<<<<

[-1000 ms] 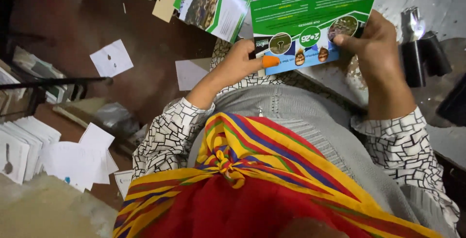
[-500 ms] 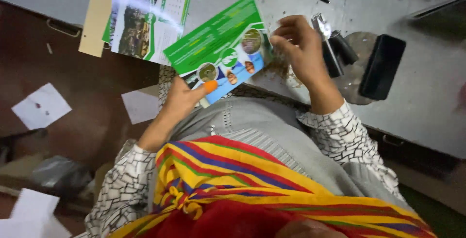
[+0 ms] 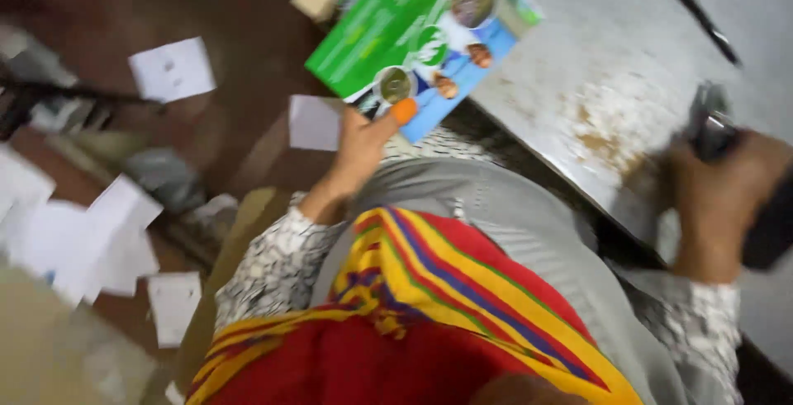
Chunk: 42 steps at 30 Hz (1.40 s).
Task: Punching holes in calendars using a manual punch tool and a marking template for finishing.
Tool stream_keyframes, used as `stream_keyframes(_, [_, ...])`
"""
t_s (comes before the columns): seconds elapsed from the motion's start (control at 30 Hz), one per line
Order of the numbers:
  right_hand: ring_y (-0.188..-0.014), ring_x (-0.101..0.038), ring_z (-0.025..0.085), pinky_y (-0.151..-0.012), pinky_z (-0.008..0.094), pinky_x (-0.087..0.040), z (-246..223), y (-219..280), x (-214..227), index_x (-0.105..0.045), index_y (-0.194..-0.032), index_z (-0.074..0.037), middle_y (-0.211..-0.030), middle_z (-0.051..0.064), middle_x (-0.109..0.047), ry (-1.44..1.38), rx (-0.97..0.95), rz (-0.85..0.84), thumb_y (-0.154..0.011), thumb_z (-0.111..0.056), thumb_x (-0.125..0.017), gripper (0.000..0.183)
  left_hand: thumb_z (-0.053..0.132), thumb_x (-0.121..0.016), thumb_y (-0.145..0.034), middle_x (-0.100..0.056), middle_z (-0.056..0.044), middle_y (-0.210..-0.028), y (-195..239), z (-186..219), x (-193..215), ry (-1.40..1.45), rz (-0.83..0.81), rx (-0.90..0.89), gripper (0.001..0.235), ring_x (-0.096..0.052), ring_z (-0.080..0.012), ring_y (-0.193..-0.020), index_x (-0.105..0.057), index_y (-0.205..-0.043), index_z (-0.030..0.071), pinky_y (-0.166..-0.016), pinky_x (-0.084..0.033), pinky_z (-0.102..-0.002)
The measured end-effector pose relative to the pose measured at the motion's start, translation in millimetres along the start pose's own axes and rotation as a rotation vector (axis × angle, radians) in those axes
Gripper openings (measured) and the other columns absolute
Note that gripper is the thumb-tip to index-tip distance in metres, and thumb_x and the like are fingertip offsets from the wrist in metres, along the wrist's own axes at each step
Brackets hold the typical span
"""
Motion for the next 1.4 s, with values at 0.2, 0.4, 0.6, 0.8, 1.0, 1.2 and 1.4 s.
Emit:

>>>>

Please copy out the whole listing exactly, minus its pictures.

**Written answer**
[-1000 ms] 
[-500 ms] 
[+0 ms] 
Chunk: 42 steps at 30 Hz (1.40 s).
Task: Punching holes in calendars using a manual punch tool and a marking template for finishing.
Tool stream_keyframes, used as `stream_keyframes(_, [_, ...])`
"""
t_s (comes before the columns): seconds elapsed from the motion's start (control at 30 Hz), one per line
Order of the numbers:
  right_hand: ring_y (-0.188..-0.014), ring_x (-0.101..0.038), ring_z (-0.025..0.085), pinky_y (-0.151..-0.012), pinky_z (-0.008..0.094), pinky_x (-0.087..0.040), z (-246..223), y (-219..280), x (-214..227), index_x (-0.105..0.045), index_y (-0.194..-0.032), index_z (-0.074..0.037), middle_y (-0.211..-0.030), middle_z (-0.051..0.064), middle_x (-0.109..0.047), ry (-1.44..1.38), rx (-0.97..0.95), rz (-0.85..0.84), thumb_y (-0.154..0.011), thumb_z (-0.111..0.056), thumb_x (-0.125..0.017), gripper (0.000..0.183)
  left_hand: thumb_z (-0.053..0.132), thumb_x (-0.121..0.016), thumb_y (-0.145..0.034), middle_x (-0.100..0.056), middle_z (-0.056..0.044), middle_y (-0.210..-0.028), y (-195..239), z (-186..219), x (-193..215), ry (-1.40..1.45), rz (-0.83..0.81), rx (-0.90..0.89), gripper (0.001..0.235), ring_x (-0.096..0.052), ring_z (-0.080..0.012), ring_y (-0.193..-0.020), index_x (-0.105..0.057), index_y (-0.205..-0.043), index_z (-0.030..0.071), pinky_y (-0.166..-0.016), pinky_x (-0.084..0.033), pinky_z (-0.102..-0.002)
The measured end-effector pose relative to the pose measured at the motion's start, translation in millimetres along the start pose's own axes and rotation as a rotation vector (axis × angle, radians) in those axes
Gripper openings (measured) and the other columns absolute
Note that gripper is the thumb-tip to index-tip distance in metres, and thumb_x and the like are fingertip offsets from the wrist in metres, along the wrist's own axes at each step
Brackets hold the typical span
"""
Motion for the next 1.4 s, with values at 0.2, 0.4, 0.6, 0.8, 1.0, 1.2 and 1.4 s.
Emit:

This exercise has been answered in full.